Bob Wilson, Jr., president of Innovative Office Systems, Derby, Connecticut, explains: “When buyers choose a fax machine, they justify the purchase by how much it will reduce their overnight courier bills. However, once the equipment is installed, sales managers are ecstatic to discover many more ways to use its extra benefits.” Formerly a senior technician with Ricoh Corporation for copiers and faxes, Wilson foresaw the growth of fax machines and in 1988 started his own company to sell and service faxes.
To interview sales-oriented fax users across America for this article, I “faxed” them a brief request for a quote. Some responded within thirty minutes; most within a day. Without exception, these are busy people who are usually impossible to reach by phone on the first try. I estimate that by “traditional” interviewing the time would have been triple.
Keeva Crelan, sales manager for Holiday Inn Crowne Plaza, Stamford, Connecticut, reports, “Eighty percent of our corporate business is within a 15 mile radius of our hotel. Almost all of our clients have faxes and can quickly verify arrangements in seconds. Last minute changes often involve meeting arrangements or the names of guests, so it’s important to us to be perfectly accurate.”
Rohn Engh, director of Photosource International, an information service for picture buyers and professional photographers in Osceloa, Wisconsin, responded, “We deal with photobuyers at book and magazine publishers. They list their photo needs with us and we broadcast these (via U.S. Mail and electronic mail) to photographers who have large stock files. Photobuyers hesitate to communicate via electronic mail. However, the fax seems to have less intimidation to them. They fax us 20 to 1 over electronic mail. We also find that some photographers prefer to receive their market leads via fax, especially those overseas or where mail service is slow. We recently were in England for five weeks.

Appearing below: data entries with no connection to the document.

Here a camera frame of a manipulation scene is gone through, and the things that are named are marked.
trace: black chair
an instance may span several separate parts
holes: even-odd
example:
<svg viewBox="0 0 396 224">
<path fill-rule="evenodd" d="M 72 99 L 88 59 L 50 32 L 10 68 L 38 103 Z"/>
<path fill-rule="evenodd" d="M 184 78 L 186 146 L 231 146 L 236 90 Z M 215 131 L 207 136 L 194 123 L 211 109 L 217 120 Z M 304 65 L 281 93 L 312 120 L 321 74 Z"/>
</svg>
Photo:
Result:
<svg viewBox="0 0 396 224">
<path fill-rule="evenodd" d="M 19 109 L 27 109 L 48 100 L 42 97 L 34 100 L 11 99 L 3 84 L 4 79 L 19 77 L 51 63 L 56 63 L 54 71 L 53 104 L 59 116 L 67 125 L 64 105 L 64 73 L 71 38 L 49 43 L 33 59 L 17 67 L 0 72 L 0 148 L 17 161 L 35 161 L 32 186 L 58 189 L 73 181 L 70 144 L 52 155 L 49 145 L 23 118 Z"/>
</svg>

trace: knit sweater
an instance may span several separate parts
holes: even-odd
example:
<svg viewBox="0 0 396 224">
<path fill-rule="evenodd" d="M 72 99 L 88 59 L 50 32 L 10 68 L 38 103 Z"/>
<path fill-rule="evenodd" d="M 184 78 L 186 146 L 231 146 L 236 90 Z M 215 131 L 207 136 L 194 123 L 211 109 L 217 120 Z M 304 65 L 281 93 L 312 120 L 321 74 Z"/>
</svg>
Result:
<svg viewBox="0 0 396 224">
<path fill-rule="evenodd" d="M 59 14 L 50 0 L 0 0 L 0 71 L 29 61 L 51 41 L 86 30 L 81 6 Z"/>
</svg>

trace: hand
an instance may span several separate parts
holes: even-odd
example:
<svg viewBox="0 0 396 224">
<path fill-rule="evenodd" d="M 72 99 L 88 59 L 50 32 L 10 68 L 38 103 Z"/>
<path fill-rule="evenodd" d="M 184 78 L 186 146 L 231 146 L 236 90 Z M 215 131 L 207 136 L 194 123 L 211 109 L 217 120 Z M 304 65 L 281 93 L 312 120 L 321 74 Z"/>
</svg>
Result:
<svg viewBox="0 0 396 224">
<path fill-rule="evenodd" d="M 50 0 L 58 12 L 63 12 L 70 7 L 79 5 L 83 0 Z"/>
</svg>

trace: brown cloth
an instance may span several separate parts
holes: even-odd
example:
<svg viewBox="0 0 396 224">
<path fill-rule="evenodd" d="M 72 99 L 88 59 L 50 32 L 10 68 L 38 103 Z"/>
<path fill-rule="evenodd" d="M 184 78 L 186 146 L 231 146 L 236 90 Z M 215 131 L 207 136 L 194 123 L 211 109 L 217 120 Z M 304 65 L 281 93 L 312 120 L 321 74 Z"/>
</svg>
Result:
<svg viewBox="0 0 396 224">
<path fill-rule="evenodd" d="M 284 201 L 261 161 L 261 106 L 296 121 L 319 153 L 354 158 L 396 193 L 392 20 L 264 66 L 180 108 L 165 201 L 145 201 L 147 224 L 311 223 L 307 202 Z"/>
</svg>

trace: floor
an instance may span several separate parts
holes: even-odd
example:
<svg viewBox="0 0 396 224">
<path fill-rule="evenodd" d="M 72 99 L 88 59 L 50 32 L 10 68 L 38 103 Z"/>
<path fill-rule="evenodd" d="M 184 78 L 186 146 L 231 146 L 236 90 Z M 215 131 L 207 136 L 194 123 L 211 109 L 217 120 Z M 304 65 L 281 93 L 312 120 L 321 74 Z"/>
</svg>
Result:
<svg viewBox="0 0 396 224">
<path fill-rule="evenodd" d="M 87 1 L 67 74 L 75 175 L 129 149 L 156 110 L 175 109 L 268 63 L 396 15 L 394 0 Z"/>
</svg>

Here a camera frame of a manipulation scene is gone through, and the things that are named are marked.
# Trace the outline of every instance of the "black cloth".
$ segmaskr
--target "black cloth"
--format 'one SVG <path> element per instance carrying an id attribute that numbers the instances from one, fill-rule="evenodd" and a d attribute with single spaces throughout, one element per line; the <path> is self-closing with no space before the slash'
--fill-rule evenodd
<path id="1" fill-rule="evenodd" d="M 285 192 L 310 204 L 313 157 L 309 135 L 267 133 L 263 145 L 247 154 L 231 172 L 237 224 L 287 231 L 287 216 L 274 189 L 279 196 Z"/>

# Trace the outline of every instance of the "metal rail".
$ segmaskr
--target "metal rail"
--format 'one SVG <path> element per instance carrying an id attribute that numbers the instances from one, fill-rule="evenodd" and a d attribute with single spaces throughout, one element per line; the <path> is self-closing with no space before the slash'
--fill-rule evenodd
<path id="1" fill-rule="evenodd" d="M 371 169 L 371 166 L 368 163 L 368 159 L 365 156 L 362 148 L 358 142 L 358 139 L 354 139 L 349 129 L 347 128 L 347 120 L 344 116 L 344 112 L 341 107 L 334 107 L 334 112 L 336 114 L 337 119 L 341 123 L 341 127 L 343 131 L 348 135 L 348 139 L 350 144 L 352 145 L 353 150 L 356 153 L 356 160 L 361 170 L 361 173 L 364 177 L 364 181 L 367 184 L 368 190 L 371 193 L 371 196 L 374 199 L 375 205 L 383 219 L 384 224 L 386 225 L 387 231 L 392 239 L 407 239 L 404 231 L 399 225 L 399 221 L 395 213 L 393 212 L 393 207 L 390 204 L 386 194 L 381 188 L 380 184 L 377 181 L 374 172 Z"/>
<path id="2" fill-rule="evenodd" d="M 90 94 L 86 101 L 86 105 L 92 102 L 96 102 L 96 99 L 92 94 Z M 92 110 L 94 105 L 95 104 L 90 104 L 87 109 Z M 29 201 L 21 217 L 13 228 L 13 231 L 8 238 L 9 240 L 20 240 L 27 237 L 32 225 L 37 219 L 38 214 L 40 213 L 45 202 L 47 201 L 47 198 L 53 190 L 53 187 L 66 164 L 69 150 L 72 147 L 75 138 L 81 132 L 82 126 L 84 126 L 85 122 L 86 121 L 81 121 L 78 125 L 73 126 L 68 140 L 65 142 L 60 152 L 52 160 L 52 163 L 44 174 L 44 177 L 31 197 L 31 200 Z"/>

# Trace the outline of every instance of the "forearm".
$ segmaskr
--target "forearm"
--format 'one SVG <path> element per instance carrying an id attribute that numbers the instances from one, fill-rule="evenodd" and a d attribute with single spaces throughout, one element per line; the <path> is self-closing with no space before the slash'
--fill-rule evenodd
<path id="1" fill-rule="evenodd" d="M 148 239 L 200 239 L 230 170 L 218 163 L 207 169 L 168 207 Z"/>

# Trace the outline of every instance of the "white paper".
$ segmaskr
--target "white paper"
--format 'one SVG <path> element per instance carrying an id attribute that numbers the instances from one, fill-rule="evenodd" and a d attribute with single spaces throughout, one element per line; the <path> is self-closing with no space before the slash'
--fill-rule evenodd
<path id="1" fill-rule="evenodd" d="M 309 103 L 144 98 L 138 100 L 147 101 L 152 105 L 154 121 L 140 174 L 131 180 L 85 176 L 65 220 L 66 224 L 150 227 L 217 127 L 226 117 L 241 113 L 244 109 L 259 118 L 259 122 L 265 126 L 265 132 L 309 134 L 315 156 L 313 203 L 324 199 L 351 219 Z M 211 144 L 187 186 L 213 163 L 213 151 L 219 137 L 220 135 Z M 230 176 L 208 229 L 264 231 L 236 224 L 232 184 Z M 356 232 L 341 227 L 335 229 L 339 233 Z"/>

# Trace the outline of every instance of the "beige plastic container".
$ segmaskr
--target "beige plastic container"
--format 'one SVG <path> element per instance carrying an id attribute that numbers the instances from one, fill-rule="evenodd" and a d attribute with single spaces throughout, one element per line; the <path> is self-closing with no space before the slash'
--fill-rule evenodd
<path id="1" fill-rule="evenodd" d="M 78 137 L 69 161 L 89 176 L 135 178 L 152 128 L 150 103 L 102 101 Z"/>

We found fax a convenient and inexpensive way to be in daily touch with our office. As the fax becomes more universal in business offices, we foresee broadcasting via fax to many of our subscribers.”
According to Arnold Miller, treasurer of Quill Corporation in Lincolnshire, Illinois, “Customers send us orders 24 hours a day on our three fax machines. They `roll over’ so if the first machine is busy, the second takes the call. We use fax to send documents to our attorneys, accountants and consultants. We use fax now to check the credit of new customers; some banks won’t release this kind of information over the phone, but they will fax it. The bottom line is that fax makes it easier for our customers to order from us.”
Gerald P. Sloane, publisher of Connecticut Beverage Journal, Hamden, Connecticut, commented, “On deadline day, we used to have a traffic jam in our driveway from couriers delivering ads for our magazine. We also run a typesetting business, and customers often had to make three or four trips to see work in progress. I’ve changed all of our ads and business cards to include our fax number. The fax machine has even broadened our market.”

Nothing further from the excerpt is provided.